I film saranno proiettati nelle 9 prigioni catalane e in 45 sale di 17 città della Catalogna: Barcellona, Blanes, Cerdanyola del Vallès, Girona, Granollers, Hospitalet de Llobregat, Leida, Manresa, Mollet del Vallès, Olot, Reus, Sabadell, Salt, Tarragona, Terrassa, Vic e Vilassar de Mar. Inoltre, quest’anno si aggiunge l’Abbazia di Montserrat dove sarà proiettato il film polacco “Eter” diretto da Krzystof Zanussi.

 

Centri di rieducazione giovanile

L’edizione di quest’anno punta a raggiungere un pubblico più giovane. In quattro dei sette centri di rieducazione giovanile verrà proiettato il film “Déu meu, però què t’hem fet?” (Non sposate le mie figlie!) di Philippe de Chauveron, che permetterà ai giovani di intavolare un dibattito su stereotipi, pregiudizi, interculturalità e convivenza tra persone di culture, lingue e fedi diverse. Dal 2016, infatti, la Mostra lavora gomito a gomito con la Segreteria delle misure penali, reinserimento e attenzione alle vittime. Il direttore degli Affari religiosi, Marcel·lí Joan, afferma che “è un’esperienza che consideriamo molto positiva perché ci siamo resi conto che attraverso i lungometraggi possiamo aiutare il reinserimento dei detenuti.
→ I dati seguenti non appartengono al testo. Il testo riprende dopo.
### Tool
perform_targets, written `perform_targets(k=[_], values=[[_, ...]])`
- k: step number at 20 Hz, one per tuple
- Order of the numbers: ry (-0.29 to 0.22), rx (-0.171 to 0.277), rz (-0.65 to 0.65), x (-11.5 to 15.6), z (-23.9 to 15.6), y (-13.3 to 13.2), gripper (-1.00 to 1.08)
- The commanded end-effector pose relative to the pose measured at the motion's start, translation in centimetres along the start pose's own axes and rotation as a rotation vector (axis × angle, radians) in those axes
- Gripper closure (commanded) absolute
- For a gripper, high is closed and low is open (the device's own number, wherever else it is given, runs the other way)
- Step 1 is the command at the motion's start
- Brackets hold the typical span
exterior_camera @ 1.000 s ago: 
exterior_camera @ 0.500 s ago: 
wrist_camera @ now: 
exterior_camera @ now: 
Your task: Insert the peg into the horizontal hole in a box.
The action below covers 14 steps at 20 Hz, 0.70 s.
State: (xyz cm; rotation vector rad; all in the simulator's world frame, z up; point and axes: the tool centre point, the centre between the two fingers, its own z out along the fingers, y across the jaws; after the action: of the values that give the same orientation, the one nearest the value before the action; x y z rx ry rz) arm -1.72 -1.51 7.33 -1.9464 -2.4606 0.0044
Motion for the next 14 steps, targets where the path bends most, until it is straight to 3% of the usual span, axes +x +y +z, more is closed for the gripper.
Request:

Vogliamo favorire il lavoro sulla diversità, il rispetto, la convivenza, la tolleranza, la riconciliazione e prevenire possibili radicalizzazioni”.
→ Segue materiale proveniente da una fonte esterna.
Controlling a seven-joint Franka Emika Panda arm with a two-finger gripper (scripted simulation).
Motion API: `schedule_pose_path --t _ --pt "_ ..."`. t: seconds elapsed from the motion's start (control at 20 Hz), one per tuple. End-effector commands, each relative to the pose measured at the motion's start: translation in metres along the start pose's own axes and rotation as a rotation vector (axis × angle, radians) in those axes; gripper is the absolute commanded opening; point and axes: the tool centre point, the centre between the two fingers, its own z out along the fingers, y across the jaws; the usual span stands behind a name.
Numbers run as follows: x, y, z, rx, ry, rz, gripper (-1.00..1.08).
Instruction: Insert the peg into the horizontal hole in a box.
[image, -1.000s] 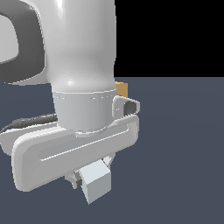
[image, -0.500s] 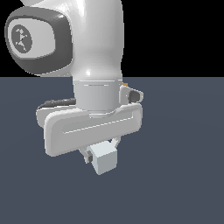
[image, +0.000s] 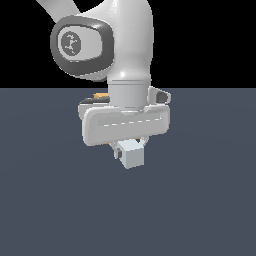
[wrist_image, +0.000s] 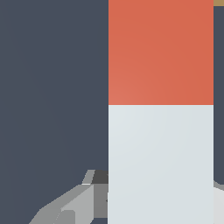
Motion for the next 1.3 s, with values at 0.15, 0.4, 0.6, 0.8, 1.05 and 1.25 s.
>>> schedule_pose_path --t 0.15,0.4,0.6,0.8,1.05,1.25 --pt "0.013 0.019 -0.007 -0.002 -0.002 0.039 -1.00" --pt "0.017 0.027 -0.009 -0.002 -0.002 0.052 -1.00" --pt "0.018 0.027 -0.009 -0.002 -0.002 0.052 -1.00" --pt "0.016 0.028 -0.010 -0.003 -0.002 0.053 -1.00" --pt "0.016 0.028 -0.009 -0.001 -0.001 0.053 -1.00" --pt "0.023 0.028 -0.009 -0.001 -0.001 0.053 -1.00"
La Filmoteca di Catalogna seguirà in questa edizione il filo conduttore del libro di Schrader “Il Trascendente nel Cinema: Ozu, Bresson, Dreyer”. Dopo la retrospettiva dedicata a Dreyer, quest’anno presenta il ciclo: “Un maestro: Yasujiro Ozu”. Secondo Schrader, il regista personificava nei suoi film il buddismo zen, anche se oggi la critica ritiene che la sua opera abbia subito altre influenze, come quella della cultura popolare giapponese o del cinema di Hollywood.

 

II Premio del Cinema spirituale

A margine della Mostra, il 20 novembre la ministra della Giustizia della Generalitat Ester Capella consegnerà il II Premio del Cinema spirituale, che viene assegnato ad un regista che si è contraddistinto per il suo impegno sociale. La cerimonia si terrà nella Sagrada Familia. Il vincitore è il messicano Paco Arango. Inoltre, il 22 novembre la Facoltà di comunicazione Blanquerna ospiterà il “Seminar on European Cinema against hate”. Si tratta di un incontro internazionale di registi di Festival di Cinema spirituale nel segno dell’internazionalizzazione della mostra e per creare una rete con altri festival affini.